Project Summary This SBIR Phase IIB project focuses on developing, characterizing, and validating the next-generation clinical visible-light optical coherence tomography (vis-OCT) as a clinical tool to improve the clinical management of glaucoma. The new vis-OCT (Aurora X3) by Opticent, Inc. will offer 1.3-µm axial resolution at an A-line rate of up to 250 kHz. The new Aurora X3 system embodies a newly-designed red laser scanning internal eye fixation and a fully integrated near-infrared scanning laser ophthalmology with a principally new balanced-detection vis- OCT, which approaches shot-noise limited imaging for the first time. The adoption of Aurora X3 will address two unmet needs in clinical glaucoma diagnosis and detection of progression: (1) the ability to measure retinal sublayer structure and (2) to accurately assess local retinal hemoglobin oxygen saturation (sO2). The earliest structural changes in glaucoma are thought to be retracting retinal ganglion cell (RGC) dendrites in the inner plexiform layer (IPL). Identifying loss of synapses, either by decreased scattering or by the change in IPL sublayers’ thicknesses, could serve as an earlier and more sensitive biomarker for glaucoma than any other clinical standard. Measuring retinal sO2 and specific arteriole-venule couplets can determine the oxygen extraction in the regions served by those vessels, and our preliminary data indicate that regions showing damage in glaucomatous eyes have lower oxygen extraction than similar areas in healthy eyes. This observation suggests that such oxygen extraction abnormalities can be measured well beyond the “floor effect” threshold noted with conventional OCT, allowing assessment of disease beyond the time point that conventional structural OCT becomes insensitive. This project will conduct a multi-site clinical test using the latest Aurora X3 clinical vis-OCT at New York University, Stanford University, and University of Virginia to validate the proposed IPL and sO2 biomarkers in glaucoma.
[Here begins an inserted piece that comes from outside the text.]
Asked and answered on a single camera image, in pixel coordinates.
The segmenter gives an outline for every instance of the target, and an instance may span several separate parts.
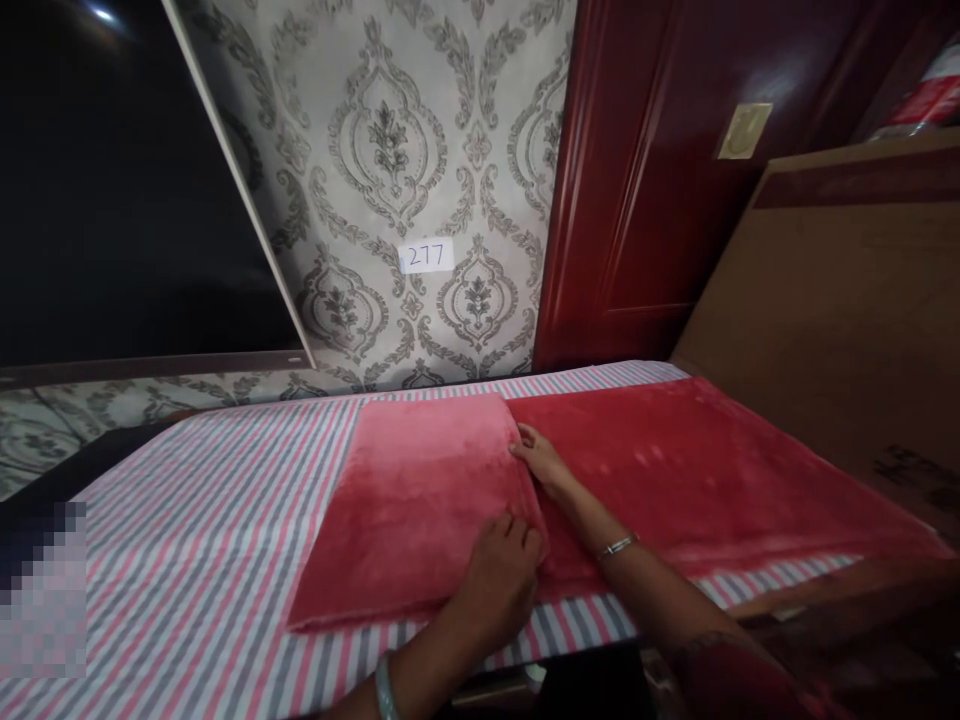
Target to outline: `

项目摘要 该SBIR IIB期项目的重点是开发、表征和验证下一代临床 可见光光学相干断层扫描（vis-OCT）作为一种临床工具，以改善临床管理 青光眼Opticent，Inc.的新型vis-OCT（Aurora X3）将提供1.3微米的轴向分辨率，A线速率为 高达250 kHz。新的Aurora X3系统体现了新设计的红色激光扫描内眼固定 和一个完全集成的近红外扫描激光眼科与一个主要的新的平衡检测维斯光， OCT首次接近散粒噪声限制成像。Aurora X3的采用将解决两个问题 临床青光眼诊断和进展检测中未满足的需求：（1）测量视网膜病变的能力， 亚层结构和（2）准确评估局部视网膜血红蛋白氧饱和度（sO2）。最早的 青光眼的结构变化被认为是视网膜神经节细胞（RGC）树突在内部收缩， 网状层（IPL）。通过散射减少或IPL变化来识别突触丢失 亚层的厚度，可以作为一个更早，更敏感的生物标志物青光眼比任何其他 临床标准测量视网膜sO2和特定的小动脉-小静脉偶联可以确定氧 在这些船只服务的地区进行开采，我们的初步数据表明， 与健康眼睛中的类似区域相比，青光眼眼睛中的氧提取较低。该观察结果 表明这种氧提取异常可以在“地板效应”阈值之外进行测量 用传统的OCT注意到，允许在传统的结构性检查的时间点之外评估疾病。 OCT变得不敏感。该项目将使用最新的Aurora X3临床 vis-OCT在纽约大学、斯坦福大学和弗吉尼亚大学验证拟议的IPL， 青光眼中的sO2生物标志物。